Why Do Hallucinations Occur?
Hallucinations in generative AI occur due to several reasons. Generative models are inherently stochastic, meaning they can produce different outputs for the same input. Additionally, the large output space of these models increases the likelihood of errors, as they are capable of generating a wide range of responses. AI systems that rely on incomplete or outdated data are also prone to making incorrect statements. Finally, the complexity of instructions can result in misinterpretation, which may cause the model to generate unjustified responses.
Hallucination prevention and management
We typically think about four pillars when it comes to preventing and managing hallucinations:
- Preventing hallucinations from occurring in the first place
- Catching hallucinations before they reach the customer
- Tracking hallucinations post-production
- Improving the system
1. Preventing Hallucinations: Ensuring Responses are Properly Grounded
One of the most effective ways to prevent hallucinations is to ensure that AI responses are grounded in reliable data. This can be achieved through:
- Explicit Instructions: Providing clear and unambiguous instructions can help the AI interpret and respond accurately.
- API Responses: Integrating real-time data from APIs ensures that the AI has access to the most current information.
- Knowledge Base (KB) Articles: Relying on a well-maintained knowledge base can provide a solid foundation for AI responses.
2. Catching hallucinations: Approaches to Catch Hallucinations in Production
To minimize the risk of hallucinations, several safety mechanisms can be implemented:
- Input Safety Mechanisms: Detecting and filtering out abusive or out-of-scope requests before they reach the AI system can prevent inappropriate responses.
- Output Safety Mechanisms: Assessing the proposed AI response for safety and accuracy before it is delivered to the user. This can involve:some text
- Deterministic Checks using rules-based systems to ensure that certain types of language or content are never sent to users, or
- Classification Models, which employ machine learning models to classify and filter out potentially harmful responses. For example, a model can classify whether the information contained in a proposed response has been grounded on information retrieved from the right data sources. If this model suspects that the information is not grounded, it can reprompt the AI system to try again with this feedback.
3. Tracking hallucinations: post-production
A separate post-production model can be used to classify AI responses as mistakes in more detail. While the “catching hallucination” model should balance effectiveness with latency, the post-production mistake monitoring model can be much larger, as latency is not a concern.
A well-defined hallucination taxonomy is crucial for systematically identifying, categorizing, and addressing errors in Generative AI systems. By having a well-defined error taxonomy system, users can aggregate reports that make it easy to identify, prioritize, and resolve issues quickly.
The following categories help identify the type of error, its source of misinformation, and the impact.
- Error Category -broad classification of types of the generative AI system errors.
- Error Type - specific nature or cause of an AI system error.

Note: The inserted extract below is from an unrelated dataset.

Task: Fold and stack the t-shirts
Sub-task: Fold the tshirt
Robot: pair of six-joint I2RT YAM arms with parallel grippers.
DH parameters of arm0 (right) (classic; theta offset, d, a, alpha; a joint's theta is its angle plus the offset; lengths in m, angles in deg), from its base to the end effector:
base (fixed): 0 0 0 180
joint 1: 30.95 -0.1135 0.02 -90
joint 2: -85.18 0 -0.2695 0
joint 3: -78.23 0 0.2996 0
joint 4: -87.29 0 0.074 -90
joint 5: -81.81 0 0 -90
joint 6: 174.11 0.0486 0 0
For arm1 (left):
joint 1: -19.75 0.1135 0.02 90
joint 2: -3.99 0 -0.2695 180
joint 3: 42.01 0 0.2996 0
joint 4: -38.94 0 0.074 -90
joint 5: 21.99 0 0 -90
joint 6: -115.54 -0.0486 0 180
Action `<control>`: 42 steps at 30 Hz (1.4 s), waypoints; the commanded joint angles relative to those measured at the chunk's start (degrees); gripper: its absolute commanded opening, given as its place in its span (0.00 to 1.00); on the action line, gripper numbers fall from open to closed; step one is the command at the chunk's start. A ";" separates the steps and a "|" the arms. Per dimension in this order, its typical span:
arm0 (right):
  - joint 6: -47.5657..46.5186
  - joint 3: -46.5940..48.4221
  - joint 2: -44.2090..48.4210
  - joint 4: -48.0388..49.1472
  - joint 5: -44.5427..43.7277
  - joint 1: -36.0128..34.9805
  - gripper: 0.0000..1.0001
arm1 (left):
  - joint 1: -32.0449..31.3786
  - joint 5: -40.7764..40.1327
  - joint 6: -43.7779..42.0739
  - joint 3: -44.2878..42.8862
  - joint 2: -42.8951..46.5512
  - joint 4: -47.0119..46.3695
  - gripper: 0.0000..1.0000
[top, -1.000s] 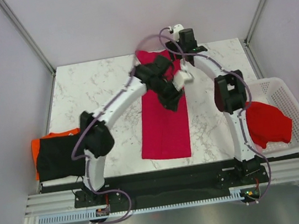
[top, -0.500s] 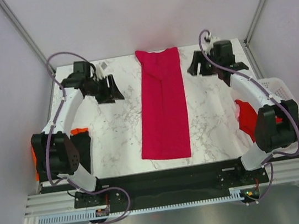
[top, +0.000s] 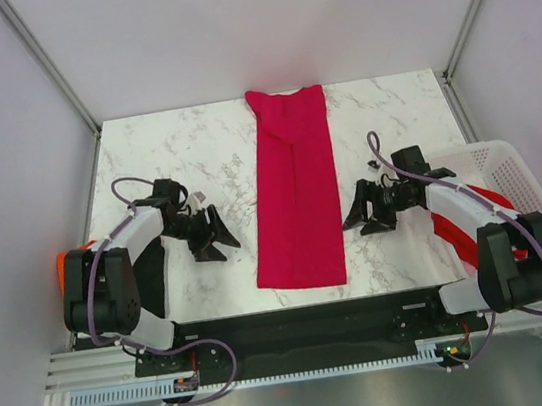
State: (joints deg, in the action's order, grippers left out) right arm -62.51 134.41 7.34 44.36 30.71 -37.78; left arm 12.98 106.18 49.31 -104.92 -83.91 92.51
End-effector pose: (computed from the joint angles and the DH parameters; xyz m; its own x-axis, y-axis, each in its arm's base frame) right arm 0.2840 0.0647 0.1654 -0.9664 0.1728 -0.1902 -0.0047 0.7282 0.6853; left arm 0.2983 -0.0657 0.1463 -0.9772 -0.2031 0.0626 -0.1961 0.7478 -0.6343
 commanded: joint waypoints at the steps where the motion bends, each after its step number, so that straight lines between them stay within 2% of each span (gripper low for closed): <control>1: -1.48 -3.31 -2.40 -3.43 5.14 -1.43 0.72 | 0.17 3.66 4.44 2.48 -0.25 -4.05 0.65; 9: 0.10 -3.66 -6.44 -5.10 -1.89 -6.79 0.73 | -3.33 4.54 6.37 5.74 -5.34 -7.74 0.64; 15: 2.12 -2.70 -10.66 -6.33 -5.93 -8.81 0.70 | -6.68 5.33 7.08 5.04 -9.39 -9.24 0.59; 25: 6.17 -3.31 -15.06 -4.05 -6.38 -12.68 0.65 | -13.01 6.39 6.03 3.19 -14.14 -8.71 0.56; 32: 7.31 -3.75 -16.90 -0.89 -4.27 -15.58 0.56 | -14.50 6.39 6.02 2.75 -15.72 -8.88 0.44; 34: 7.49 -3.58 -17.43 0.08 -3.57 -16.63 0.52 | -14.59 6.47 6.02 2.66 -15.99 -8.88 0.41; 35: 7.66 -3.58 -17.95 0.61 -3.30 -16.98 0.50 | -14.68 6.56 6.03 2.57 -15.99 -8.89 0.34; 37: 7.84 -3.66 -18.40 1.23 -3.04 -17.08 0.45 | -14.77 6.91 6.03 2.49 -16.34 -9.06 0.30; 38: 7.84 -3.66 -18.66 1.49 -3.04 -17.08 0.42 | -14.77 7.09 6.03 2.57 -16.34 -9.41 0.24; 40: 8.19 -3.58 -18.66 2.19 -2.34 -16.99 0.31 | -14.86 7.35 6.03 2.40 -16.34 -9.85 0.20; 41: 8.28 -3.58 -18.40 2.80 -2.42 -17.08 0.13 | -14.94 7.53 6.11 2.40 -16.43 -10.29 0.17; 42: 8.10 -3.14 -18.14 2.99 -2.94 -16.99 0.05 | -14.94 8.14 6.11 2.31 -16.34 -10.38 0.13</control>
State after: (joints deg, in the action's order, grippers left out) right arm -54.64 131.30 -10.56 43.24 30.29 -54.70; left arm -1.51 112.15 54.65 -101.55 -99.43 83.42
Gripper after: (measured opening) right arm 0.125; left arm 0.160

- Information Source - origin of data used by the AI system.
- System Source - component responsible for generating or processing AI output.
- Customer Impact Severity - level of negative effect on the customer.
4. Improving the system
Continuous improvement is crucial for managing and reducing hallucinations in AI systems. This involves several key practices. Regular updates ensure that the AI system is regularly updated with the latest data and information. Implementing feedback loops allows for the reporting and analysis of errors, which helps improve the system over time. Regular training and retraining of the AI model are essential to enable it to adapt to new data and scenarios. Finally, human oversight involving contact center supervisors to review and correct AI responses, especially in high-stakes situations, is critical.
Conclusion
By understanding the nature of hallucinations and implementing robust mechanisms to prevent, catch, and manage them, organizations can harness the power of Generative AI while minimizing risks. Just as human agents in contact centers are managed and coached to improve performance, Generative AI systems can also be continually refined to ensure they deliver accurate and reliable responses. By focusing on grounding responses in reliable data, employing safety mechanisms, and fostering continuous improvement, we can ensure that AI responses are safely grounded and free from harmful hallucinations.
Want more? Download the practical guide to safety with generative AI agents in the contact center
Some brands are already realizing substantial value with generative AI agents. And some have experienced very public failures.
What’s the difference? Understanding how to deploy genAI agents safely.
Need a crash course on genAI safety? Get the ultimate guide here. You’ll discover:
- What causes hallucinations and other AI errors
- Steps you can take to manage risk with genAI agents
- The safety measures you should expect from you AI vendor
- How to realize value and protect your business
Not all contact center automation is the same
At ASAPP we develop AI models to improve agent performance in the contact center. Many of these models directly assist contact center agents by automating parts of their workflow. For example, the automated responses generated by AutoCompose - part of our ASAPPMessaging platform - suggest to an agent what to say at a given point during a customer conversation. Agents often use our suggestions by clicking and sending them.
How we measure performance matters
While usage of the suggestions is a great indicator of whether the agents like the features, we’re even more interested in the impact the automation has on performance metrics like agent handle time, concurrency, and throughput. These metrics are ultimately how we measure agent performance when evaluating the impact of a product like the AutoCompose capabilities of ASAPPMessaging, but these metrics can be affected by things beyond AutoCompose usage, like changes in customer intents or poorly-planned workforce management.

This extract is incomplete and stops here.